Будучи избавлен от многих должностных обязанностей, Гёте, однако, по-прежнему оставался представителем высшей власти. Ни один министр, ни одна августейшая особа, оказываясь с визитом в Веймаре, не обходили вниманием дом на Фрауэнплан, что неизменно давало Гёте повод появиться на людях с пожалованным ему крестом Почетного легиона на груди. Такие приемы требовали больших затрат, и Гёте обратился к герцогу с просьбой снизить для него налоги. При доходах, которые в иной год – с учетом авторских гонораров – достигали десяти тысяч талеров, Гёте отдавал в казну менее ста пятидесяти талеров в год. Несмотря на это, он считал необходимым строго следить за своими расходами и очень досадовал, что, оставаясь официально гражданином Франкфурта, был обязан отчислять ежегодный взнос и этому городу. В конце концов он подал ходатайство о выходе из союза горожан. Его имя вычеркнули из списка, за что он без каких-либо возражений уплатил тридцать крейцеров.

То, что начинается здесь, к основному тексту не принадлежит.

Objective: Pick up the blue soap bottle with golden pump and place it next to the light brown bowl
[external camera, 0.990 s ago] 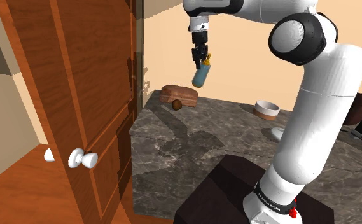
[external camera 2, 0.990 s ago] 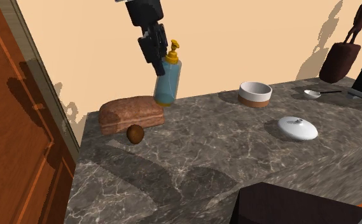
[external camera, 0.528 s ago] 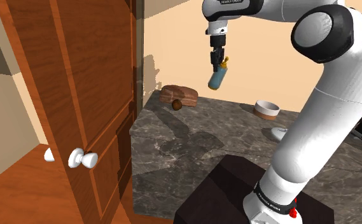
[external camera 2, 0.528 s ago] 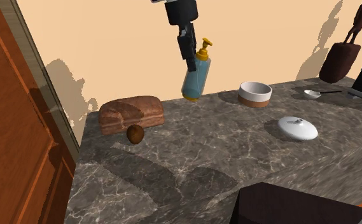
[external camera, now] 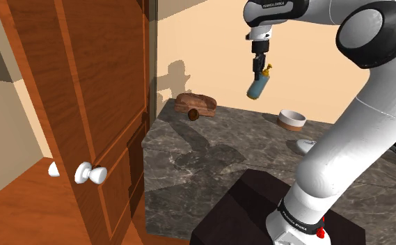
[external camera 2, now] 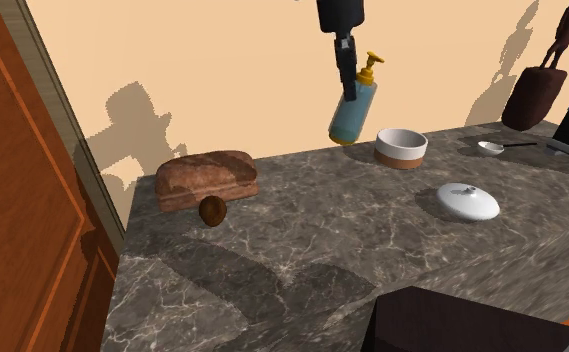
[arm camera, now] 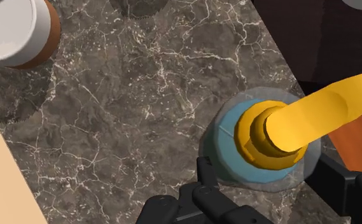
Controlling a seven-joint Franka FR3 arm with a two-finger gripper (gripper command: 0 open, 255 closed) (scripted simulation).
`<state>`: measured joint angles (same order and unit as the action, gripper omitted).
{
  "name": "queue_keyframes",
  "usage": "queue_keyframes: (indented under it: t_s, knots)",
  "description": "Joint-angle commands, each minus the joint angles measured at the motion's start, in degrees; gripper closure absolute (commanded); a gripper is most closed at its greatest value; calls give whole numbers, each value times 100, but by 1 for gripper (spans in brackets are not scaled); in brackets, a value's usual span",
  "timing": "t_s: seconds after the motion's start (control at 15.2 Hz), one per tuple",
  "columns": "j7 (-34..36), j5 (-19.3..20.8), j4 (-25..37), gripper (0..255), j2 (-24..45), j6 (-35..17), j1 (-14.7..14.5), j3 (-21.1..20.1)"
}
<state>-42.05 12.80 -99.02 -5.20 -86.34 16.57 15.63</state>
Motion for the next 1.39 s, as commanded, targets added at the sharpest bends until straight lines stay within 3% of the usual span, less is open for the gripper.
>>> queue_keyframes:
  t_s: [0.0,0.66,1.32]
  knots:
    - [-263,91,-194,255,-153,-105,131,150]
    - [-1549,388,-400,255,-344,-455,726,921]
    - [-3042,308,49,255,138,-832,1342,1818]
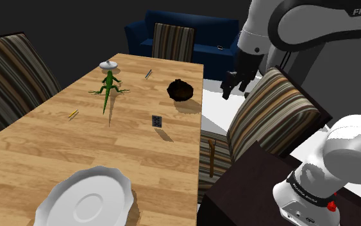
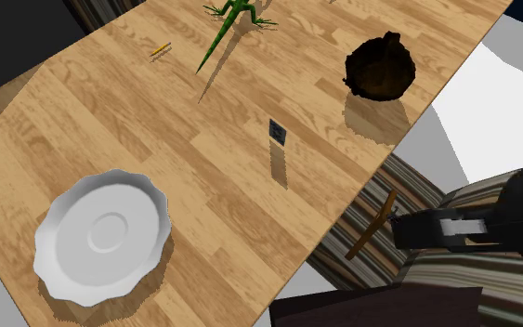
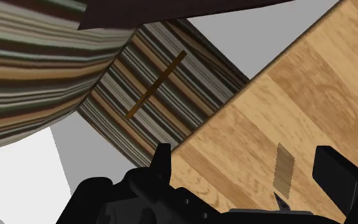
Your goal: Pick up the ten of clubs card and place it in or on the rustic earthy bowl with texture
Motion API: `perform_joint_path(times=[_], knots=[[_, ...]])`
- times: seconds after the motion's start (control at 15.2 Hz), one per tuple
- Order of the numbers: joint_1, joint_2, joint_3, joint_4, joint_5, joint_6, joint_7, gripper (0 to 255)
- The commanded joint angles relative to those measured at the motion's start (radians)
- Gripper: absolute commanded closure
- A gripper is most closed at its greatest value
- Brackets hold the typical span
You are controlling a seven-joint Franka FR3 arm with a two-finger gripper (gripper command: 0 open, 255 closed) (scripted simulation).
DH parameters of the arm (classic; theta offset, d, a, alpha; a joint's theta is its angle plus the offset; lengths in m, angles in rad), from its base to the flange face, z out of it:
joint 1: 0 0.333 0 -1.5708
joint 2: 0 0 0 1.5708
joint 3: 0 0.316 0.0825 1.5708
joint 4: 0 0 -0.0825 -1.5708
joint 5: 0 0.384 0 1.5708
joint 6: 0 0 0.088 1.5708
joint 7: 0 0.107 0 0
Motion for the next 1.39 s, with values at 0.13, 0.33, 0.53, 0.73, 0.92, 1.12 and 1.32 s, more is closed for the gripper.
perform_joint_path(times=[0.13,0.33,0.53,0.73,0.92,1.12,1.32], knots=[[-0.019,0.083,0.119,-0.038,0.0,0.179,0.167,0],[-0.057,0.172,0.218,-0.039,-0.029,0.304,0.305,0],[-0.123,0.279,0.327,-0.016,-0.097,0.417,0.464,0],[-0.221,0.403,0.453,0.03,-0.224,0.504,0.659,0],[-0.347,0.551,0.591,0.104,-0.435,0.546,0.907,0],[-0.43,0.75,0.689,0.212,-0.736,0.501,1.204,0],[-0.367,0.952,0.657,0.339,-0.99,0.395,1.44,0]])
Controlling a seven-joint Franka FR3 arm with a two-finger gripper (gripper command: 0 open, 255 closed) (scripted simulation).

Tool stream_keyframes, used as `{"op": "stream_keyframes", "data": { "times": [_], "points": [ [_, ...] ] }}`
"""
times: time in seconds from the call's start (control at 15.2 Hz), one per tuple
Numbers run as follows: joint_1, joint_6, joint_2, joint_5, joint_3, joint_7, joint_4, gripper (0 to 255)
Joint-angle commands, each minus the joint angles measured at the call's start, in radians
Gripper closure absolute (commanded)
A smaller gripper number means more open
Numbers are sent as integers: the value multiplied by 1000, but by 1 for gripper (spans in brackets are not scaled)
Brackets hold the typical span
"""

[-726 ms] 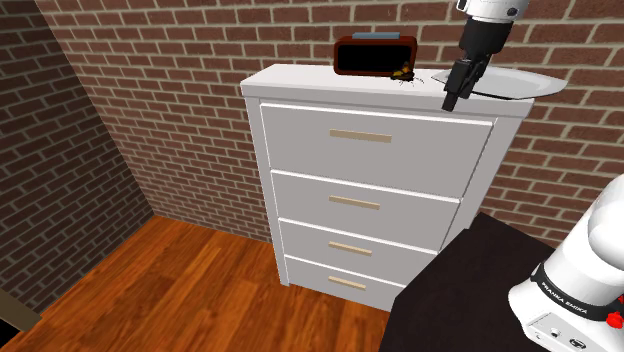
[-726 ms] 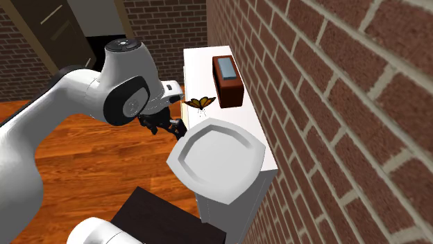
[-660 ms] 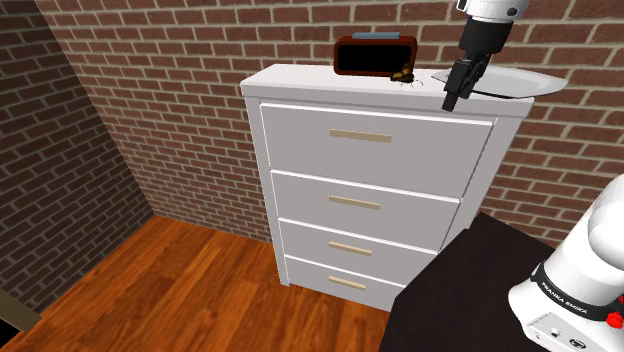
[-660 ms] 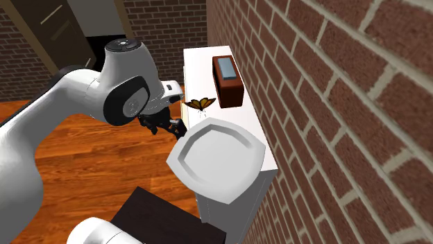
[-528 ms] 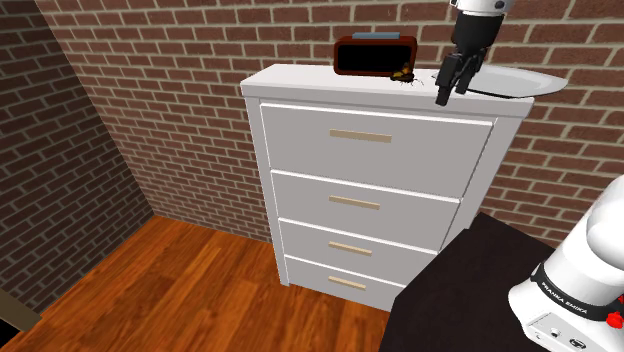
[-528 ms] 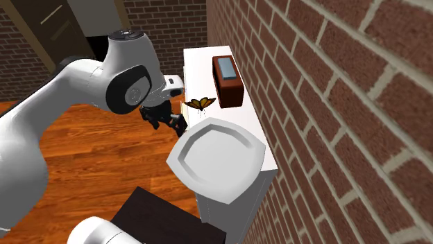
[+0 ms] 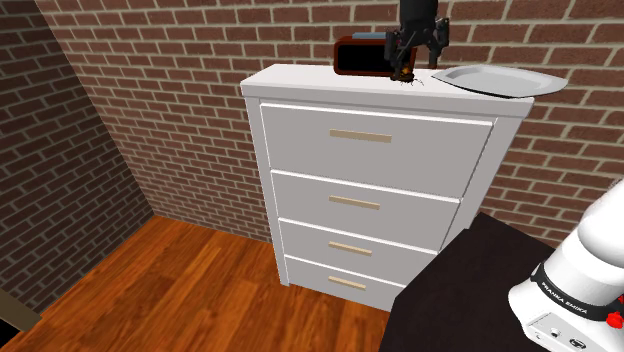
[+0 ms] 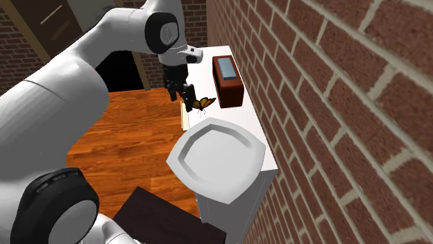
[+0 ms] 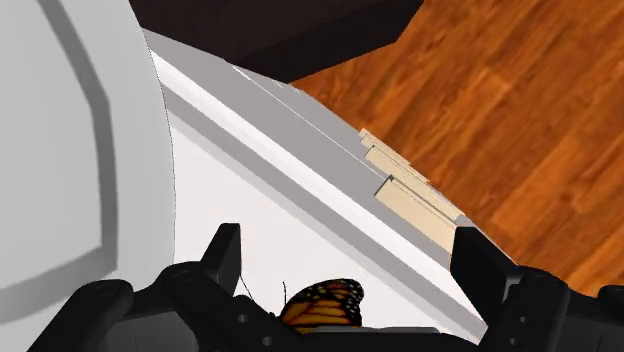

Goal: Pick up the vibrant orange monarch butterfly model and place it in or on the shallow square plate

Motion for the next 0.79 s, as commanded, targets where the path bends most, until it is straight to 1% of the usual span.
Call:
{"op": "stream_keyframes", "data": {
  "times": [0.0,0.2,0.53,0.73],
  "points": [
    [-14,-97,137,-24,18,125,170,0],
    [-7,-262,357,-63,22,283,470,0],
    [-17,-171,292,-47,12,274,316,0],
    [-22,-128,264,-41,9,271,247,0]
  ]
}}
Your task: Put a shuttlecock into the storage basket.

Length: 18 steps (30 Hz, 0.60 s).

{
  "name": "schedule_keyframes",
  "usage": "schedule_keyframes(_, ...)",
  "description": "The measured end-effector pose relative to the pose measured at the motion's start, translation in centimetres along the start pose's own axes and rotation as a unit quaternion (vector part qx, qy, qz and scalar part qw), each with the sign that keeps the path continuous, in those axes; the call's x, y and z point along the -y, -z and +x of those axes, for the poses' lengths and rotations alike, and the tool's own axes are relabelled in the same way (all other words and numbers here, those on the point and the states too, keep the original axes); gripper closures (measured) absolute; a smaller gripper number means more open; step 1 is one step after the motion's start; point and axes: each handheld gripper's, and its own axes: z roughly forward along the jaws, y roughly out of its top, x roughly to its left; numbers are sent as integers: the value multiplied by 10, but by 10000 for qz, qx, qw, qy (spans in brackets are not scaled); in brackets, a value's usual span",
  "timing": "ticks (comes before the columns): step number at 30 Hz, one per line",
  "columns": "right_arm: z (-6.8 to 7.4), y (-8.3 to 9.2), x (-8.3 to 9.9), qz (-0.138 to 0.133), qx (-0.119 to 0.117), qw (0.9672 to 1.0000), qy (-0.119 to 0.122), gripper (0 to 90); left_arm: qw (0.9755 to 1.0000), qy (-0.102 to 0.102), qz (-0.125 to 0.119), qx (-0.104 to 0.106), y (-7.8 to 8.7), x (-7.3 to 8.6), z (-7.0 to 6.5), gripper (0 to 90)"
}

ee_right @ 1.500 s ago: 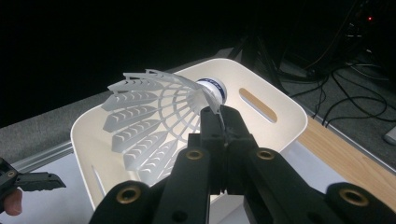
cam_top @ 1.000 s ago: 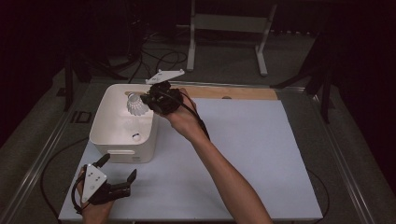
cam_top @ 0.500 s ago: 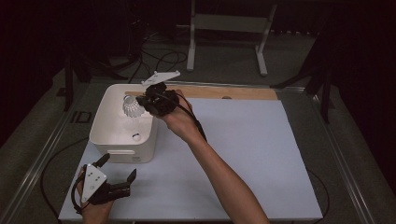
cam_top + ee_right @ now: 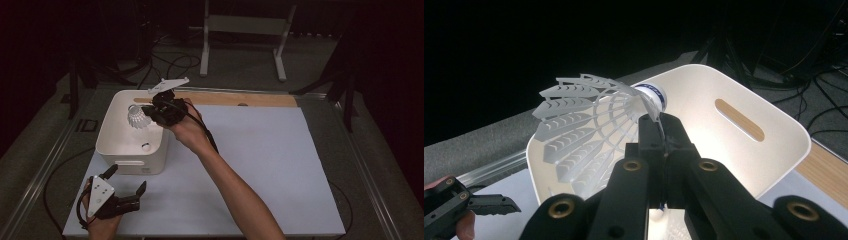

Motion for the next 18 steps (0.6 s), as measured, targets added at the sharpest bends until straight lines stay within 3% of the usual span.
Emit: schedule_keyframes(18,4,-11,2,51,-62,10000,-34,897,10000,3,-14,0,0,0,0,3)
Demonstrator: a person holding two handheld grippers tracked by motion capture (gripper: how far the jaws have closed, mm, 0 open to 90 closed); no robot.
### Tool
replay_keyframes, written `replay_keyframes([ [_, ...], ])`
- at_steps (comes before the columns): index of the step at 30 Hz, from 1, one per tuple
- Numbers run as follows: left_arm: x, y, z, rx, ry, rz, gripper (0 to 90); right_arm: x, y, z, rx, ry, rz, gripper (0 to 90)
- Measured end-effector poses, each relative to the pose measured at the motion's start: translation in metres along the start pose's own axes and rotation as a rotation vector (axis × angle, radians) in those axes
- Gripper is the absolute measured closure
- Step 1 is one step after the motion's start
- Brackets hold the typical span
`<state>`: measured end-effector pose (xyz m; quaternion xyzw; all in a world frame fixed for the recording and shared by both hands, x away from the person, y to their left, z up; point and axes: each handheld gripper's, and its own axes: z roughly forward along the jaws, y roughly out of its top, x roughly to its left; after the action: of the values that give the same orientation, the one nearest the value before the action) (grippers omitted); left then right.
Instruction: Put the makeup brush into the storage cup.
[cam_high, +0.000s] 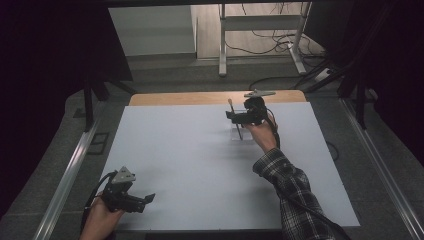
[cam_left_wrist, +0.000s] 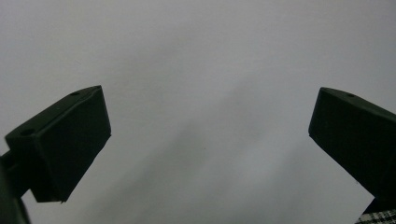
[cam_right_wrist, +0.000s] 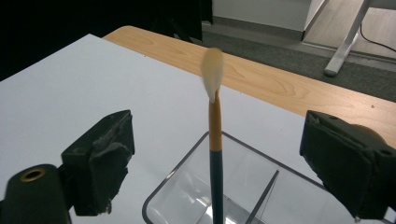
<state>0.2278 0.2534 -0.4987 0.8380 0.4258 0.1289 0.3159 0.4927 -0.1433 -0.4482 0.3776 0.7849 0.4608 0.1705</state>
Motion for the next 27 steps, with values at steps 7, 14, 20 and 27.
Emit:
replay_keyframes([
  [7, 0.0001, 0.0000, 0.0001, 0.001, 0.000, 0.000, 0.0, 0.0028, 0.0006, -0.0013, 0.016, 0.008, -0.001, 7.7],
  [14, 0.0000, 0.0000, 0.0002, 0.001, 0.000, 0.000, 0.0, 0.0040, 0.0011, -0.0041, 0.021, 0.013, -0.005, 7.1],
  [20, -0.0001, 0.0001, 0.0004, 0.002, 0.000, 0.000, 0.0, 0.0057, 0.0013, -0.0071, 0.024, 0.019, -0.005, 6.4],
  [27, -0.0002, 0.0000, 0.0006, 0.003, 0.001, 0.001, 0.0, 0.0081, 0.0012, -0.0102, 0.034, 0.025, -0.015, 5.1],
])
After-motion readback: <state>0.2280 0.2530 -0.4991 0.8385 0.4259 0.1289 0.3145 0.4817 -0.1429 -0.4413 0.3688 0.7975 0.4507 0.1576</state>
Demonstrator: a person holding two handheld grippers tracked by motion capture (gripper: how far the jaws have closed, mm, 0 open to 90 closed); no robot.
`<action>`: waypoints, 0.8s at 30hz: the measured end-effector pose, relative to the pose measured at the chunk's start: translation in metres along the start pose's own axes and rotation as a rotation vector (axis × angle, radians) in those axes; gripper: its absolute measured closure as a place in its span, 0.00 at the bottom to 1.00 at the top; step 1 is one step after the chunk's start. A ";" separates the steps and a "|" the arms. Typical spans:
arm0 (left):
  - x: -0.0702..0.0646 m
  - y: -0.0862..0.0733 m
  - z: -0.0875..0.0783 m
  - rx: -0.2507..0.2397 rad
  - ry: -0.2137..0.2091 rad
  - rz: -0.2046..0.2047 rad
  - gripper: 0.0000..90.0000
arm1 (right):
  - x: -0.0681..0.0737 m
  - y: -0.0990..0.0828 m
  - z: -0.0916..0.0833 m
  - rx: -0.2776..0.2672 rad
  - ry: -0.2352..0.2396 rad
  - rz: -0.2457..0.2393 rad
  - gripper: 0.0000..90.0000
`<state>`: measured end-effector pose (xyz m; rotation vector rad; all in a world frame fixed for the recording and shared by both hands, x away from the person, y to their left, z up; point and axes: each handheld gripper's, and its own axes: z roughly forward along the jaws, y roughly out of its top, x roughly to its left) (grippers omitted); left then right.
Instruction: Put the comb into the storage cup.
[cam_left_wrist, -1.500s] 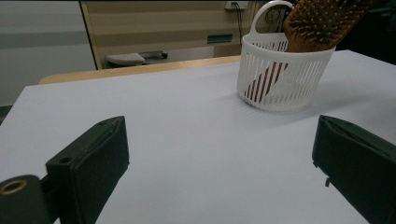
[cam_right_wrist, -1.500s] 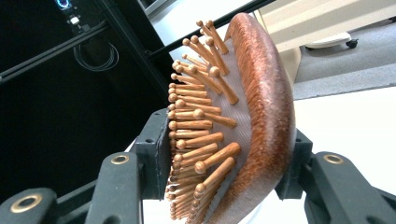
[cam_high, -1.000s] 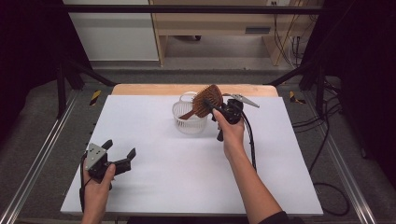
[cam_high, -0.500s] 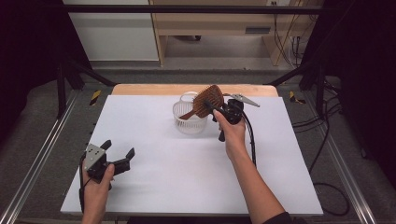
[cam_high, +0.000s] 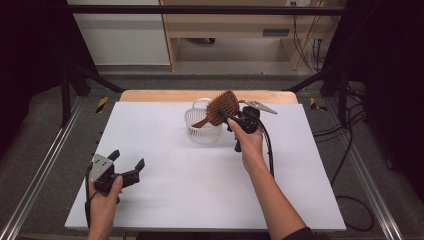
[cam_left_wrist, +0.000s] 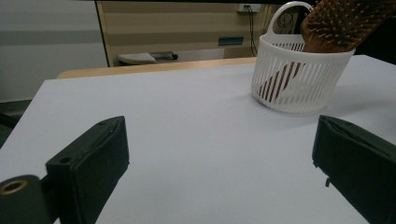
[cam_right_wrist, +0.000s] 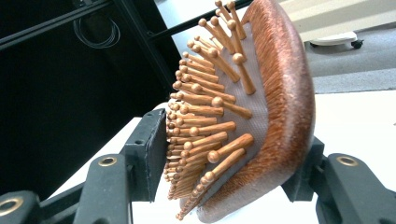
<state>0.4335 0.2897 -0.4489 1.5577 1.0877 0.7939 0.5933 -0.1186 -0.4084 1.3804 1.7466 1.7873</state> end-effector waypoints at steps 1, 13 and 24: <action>0.000 0.000 0.000 0.000 0.000 0.000 0.04 | 0.000 0.000 0.000 0.001 -0.001 -0.001 0.46; 0.001 0.001 -0.001 -0.009 0.002 0.002 0.04 | 0.000 0.002 -0.003 0.025 -0.031 -0.030 0.37; 0.002 0.003 -0.003 -0.022 -0.002 -0.003 0.04 | 0.003 0.006 -0.001 0.039 -0.048 -0.052 0.35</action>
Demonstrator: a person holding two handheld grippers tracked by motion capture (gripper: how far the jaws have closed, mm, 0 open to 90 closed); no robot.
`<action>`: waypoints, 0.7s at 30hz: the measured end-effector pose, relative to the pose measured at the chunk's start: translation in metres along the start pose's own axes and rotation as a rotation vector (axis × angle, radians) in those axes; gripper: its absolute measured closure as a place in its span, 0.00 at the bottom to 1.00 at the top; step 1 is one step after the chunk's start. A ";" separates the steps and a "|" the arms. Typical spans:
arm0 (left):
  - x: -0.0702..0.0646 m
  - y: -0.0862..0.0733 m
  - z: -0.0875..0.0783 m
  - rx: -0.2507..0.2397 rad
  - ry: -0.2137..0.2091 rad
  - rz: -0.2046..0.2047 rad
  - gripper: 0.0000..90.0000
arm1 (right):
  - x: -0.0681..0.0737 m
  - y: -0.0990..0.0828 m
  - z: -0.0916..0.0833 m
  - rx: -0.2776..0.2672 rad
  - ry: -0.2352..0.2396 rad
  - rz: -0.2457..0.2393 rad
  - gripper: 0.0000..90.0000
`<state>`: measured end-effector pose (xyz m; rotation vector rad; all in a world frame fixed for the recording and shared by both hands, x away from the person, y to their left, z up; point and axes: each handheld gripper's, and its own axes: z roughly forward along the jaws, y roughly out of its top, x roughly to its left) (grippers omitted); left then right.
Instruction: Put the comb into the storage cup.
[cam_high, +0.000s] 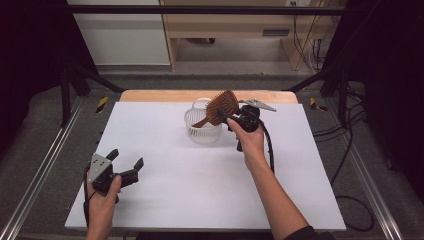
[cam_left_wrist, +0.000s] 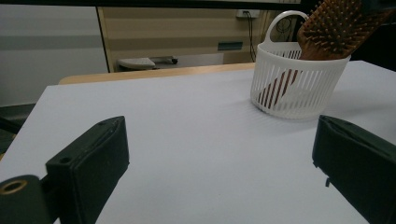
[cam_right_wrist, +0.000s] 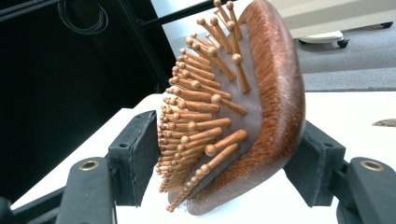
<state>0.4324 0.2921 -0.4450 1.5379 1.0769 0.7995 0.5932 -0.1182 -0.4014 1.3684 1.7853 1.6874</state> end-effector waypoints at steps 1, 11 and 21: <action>0.000 0.000 0.000 -0.001 0.000 0.000 0.04 | 0.000 0.000 0.000 0.001 -0.002 -0.003 0.35; 0.002 0.001 -0.002 -0.006 0.002 -0.004 0.04 | 0.000 -0.001 0.001 0.026 -0.021 0.000 0.26; 0.002 0.001 -0.002 -0.009 0.004 -0.007 0.04 | 0.000 -0.001 0.000 0.061 -0.031 -0.007 0.14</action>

Во Франкфурте собирался и заседал Германский союз – не обладающее реальной властью объединение немецких и ненемецких княжеств, реорганизованных или созданных решением Венского конгресса. Друг Гёте Карл Фридрих фон Рейнхард, который уже несколько десятилетий при разных политических режимах состоял на французской службе, в Германском союзе представлял интересы Франции и делился с Гёте последними новостями из мира большой политики. В Германском союзе гражданско-патриотические идеи объединения Германии были не в почете, а Гёте, как известно, также не поддерживал эти стремления. В 1817 году во втором выпуске журнала «Об искусстве и древности», который Гёте издавал в последние десять лет своей жизни, он публикует острополемическую статью о «новогерманском религиозно-патриотическом искусстве», где высмеивает не только христианско-католическую живопись назарейцев, но в целом весь патриотический маскарад и сентиментальное почитание Средневековья. Его приводили в негодование попытки использовать его поэму «Гёц фон Берлихинген» в национальной пропаганде. Какое-то время молодому другу Гёте Сюльпицу Буассере удалось увлечь его средневековой живописью и скульптурой, и Гёте даже выступал за завершение строительства Кёльнского собора, однако любовь к средневековой древности, по его мнению, не должна быть связана с политико-патриотическими устремлениями. Сам он любил древность живую, а не искусственно воскрешенную ради политических целей. Так, например, Гёте с любовью описывает праздник в честь святого Рохуса в Бингене, хотя совершенно не видит себя пропагандистом католичества. Этот церковный праздник очаровывает его так же, как когда-то очаровывал карнавал в Риме. Дикое и благочестивое безумство – и то, и другое красиво в своем проявлении.